After nearly a decade of recession, Puerto Rico may finally get the debt restructuring it needs to put its economy back on a sustainable path. But there is little hope of restoring growth if the US government persists in its neo-colonial approach to the island.

NEW YORK – Puerto Rico’s economy has been contracting for nearly a decade – one of the worst recessions in recent history among economies not experiencing domestic conflict. Indeed, its slump has far outlasted that experienced by, say, the Baltic states, which also endured sharp contractions in the aftermath of the 2008 global financial crisis. Why hasn’t Puerto Rico’s economy rebounded?

The situation in the US commonwealth certainly looks dire. Puerto Rico is second only to Greece in terms of the rate at which GNP is contracting (14% from 2006 to 2015). Investment has fallen by more than 30% since 2006, and employment by more than 20%. Faced with few job opportunities, about 1% of the island’s population is migrating to the US mainland every year.

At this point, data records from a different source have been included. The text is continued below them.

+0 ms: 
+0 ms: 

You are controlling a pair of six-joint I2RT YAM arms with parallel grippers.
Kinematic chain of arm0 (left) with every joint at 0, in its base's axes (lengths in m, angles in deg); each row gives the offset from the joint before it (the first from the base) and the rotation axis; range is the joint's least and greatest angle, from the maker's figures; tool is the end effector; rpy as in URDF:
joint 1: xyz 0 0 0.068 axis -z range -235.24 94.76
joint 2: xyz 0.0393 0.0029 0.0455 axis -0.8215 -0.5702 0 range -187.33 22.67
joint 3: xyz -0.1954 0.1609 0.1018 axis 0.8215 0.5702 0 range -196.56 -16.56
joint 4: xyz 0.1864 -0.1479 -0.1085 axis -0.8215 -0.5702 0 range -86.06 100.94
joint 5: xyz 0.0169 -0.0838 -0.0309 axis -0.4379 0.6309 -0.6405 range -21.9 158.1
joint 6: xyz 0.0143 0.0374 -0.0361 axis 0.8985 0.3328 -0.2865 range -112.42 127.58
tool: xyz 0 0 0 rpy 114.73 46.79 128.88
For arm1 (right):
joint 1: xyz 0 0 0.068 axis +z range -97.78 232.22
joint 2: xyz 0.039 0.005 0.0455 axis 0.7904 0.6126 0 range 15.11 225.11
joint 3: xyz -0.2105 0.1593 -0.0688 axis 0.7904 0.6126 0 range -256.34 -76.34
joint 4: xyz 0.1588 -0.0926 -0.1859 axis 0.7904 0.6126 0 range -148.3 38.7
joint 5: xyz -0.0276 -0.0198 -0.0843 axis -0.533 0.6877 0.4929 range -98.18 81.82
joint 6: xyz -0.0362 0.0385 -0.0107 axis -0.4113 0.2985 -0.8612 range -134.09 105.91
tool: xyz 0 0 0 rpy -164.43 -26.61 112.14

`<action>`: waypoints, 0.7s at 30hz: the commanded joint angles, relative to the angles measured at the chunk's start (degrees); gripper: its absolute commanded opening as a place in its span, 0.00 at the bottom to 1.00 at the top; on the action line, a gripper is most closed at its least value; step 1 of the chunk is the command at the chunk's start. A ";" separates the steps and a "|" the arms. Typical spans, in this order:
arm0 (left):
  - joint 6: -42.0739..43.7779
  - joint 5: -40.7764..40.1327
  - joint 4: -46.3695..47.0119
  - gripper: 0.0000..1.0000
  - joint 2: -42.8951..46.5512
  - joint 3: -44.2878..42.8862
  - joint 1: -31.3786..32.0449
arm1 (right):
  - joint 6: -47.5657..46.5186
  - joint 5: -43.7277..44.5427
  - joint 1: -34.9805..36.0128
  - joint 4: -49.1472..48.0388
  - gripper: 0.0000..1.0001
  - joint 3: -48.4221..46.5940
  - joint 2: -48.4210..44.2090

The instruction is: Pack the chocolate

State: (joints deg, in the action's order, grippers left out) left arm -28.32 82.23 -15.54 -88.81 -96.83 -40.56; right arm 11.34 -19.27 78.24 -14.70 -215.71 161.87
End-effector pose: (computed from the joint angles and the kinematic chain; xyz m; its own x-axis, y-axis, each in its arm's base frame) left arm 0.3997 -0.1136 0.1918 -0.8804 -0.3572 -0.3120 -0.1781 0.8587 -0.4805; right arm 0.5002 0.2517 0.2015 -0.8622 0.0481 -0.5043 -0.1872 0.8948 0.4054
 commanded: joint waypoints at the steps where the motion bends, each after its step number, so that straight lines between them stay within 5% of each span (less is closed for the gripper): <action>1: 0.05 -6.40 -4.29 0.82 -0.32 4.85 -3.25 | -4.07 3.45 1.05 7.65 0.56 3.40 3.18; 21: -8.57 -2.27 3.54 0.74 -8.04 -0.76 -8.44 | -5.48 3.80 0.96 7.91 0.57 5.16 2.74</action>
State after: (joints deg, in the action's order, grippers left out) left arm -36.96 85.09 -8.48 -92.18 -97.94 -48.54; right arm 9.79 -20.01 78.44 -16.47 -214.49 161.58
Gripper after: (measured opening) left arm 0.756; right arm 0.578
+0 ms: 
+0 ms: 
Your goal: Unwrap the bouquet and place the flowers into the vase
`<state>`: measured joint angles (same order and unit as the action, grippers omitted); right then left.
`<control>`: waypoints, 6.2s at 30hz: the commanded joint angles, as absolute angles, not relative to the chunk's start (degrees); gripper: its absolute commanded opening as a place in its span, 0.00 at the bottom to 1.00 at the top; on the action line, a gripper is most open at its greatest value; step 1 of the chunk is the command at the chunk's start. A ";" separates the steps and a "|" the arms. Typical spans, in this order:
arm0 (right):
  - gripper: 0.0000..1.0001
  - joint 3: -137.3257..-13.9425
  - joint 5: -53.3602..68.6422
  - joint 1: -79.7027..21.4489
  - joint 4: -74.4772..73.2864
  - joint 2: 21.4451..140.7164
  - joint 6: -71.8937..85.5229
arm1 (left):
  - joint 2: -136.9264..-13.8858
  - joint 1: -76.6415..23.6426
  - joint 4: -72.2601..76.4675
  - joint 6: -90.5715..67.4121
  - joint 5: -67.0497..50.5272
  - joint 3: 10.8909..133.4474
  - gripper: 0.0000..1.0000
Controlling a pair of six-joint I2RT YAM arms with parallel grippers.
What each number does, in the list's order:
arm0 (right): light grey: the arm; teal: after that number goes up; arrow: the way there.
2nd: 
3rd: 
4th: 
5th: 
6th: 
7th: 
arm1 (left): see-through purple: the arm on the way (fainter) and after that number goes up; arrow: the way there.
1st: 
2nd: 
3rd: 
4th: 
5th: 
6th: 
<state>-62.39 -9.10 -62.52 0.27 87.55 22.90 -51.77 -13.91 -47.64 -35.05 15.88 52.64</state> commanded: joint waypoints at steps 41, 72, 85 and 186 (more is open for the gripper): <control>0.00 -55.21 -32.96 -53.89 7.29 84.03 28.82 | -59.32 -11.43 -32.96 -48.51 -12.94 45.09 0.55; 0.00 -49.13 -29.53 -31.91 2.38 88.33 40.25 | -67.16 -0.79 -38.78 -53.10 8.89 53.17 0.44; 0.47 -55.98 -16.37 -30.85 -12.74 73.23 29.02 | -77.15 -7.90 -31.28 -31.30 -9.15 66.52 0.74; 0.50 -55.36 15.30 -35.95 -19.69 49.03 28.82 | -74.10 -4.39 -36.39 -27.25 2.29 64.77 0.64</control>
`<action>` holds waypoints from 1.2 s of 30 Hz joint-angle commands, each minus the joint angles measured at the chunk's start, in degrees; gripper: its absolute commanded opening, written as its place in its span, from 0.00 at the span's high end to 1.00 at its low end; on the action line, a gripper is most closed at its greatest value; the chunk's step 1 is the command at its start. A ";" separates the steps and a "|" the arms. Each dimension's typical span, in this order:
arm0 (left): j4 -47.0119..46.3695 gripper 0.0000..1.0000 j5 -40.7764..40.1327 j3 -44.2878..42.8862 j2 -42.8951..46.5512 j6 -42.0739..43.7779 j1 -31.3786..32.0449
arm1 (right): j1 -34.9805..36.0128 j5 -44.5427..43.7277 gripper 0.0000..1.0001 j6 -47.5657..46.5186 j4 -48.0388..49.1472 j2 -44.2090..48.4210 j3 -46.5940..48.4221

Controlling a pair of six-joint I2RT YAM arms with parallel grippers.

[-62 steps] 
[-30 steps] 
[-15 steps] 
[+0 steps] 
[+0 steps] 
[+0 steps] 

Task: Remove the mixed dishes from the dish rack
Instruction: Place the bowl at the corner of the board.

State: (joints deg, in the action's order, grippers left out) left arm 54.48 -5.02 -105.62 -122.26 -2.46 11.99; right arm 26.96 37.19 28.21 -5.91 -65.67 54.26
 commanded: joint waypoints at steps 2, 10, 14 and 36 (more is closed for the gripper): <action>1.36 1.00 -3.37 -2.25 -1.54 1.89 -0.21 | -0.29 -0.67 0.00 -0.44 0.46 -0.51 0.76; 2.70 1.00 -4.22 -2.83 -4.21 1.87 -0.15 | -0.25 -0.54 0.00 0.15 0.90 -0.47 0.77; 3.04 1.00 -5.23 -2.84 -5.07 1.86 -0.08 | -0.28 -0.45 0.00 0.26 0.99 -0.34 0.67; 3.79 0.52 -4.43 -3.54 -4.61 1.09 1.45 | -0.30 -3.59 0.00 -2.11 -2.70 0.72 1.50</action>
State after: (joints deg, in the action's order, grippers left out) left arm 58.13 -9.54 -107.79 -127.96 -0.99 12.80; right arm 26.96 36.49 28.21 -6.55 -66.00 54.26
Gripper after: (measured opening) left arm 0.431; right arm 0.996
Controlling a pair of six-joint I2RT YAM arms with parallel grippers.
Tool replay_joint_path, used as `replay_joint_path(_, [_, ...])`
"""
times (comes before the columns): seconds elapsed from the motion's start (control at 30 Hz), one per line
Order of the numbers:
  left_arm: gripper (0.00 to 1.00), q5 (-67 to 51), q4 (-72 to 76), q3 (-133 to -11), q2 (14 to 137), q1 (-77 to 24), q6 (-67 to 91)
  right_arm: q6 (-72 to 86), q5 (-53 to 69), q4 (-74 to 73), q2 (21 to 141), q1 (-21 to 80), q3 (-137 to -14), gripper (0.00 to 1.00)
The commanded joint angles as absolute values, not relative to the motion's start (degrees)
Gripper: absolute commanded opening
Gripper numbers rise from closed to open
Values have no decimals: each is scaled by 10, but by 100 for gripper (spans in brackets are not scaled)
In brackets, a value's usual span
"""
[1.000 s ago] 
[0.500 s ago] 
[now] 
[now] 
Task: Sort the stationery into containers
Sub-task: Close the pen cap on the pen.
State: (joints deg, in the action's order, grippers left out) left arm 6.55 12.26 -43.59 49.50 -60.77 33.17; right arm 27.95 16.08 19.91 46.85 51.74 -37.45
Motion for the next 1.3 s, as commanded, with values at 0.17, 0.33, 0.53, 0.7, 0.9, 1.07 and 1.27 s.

One key difference between Puerto Rico’s crisis and those of Greece and the Baltic states is that it began before the global financial crisis. In fact, the economy had not experienced strong growth since the mid-1970s, at which point per capita income still amounted to only one-third of that in the United States. The subsequent economic slowdown caused the income gap to widen. In a sense, Puerto Rico is an early example of an economy that got stuck in the so-called middle-income trap.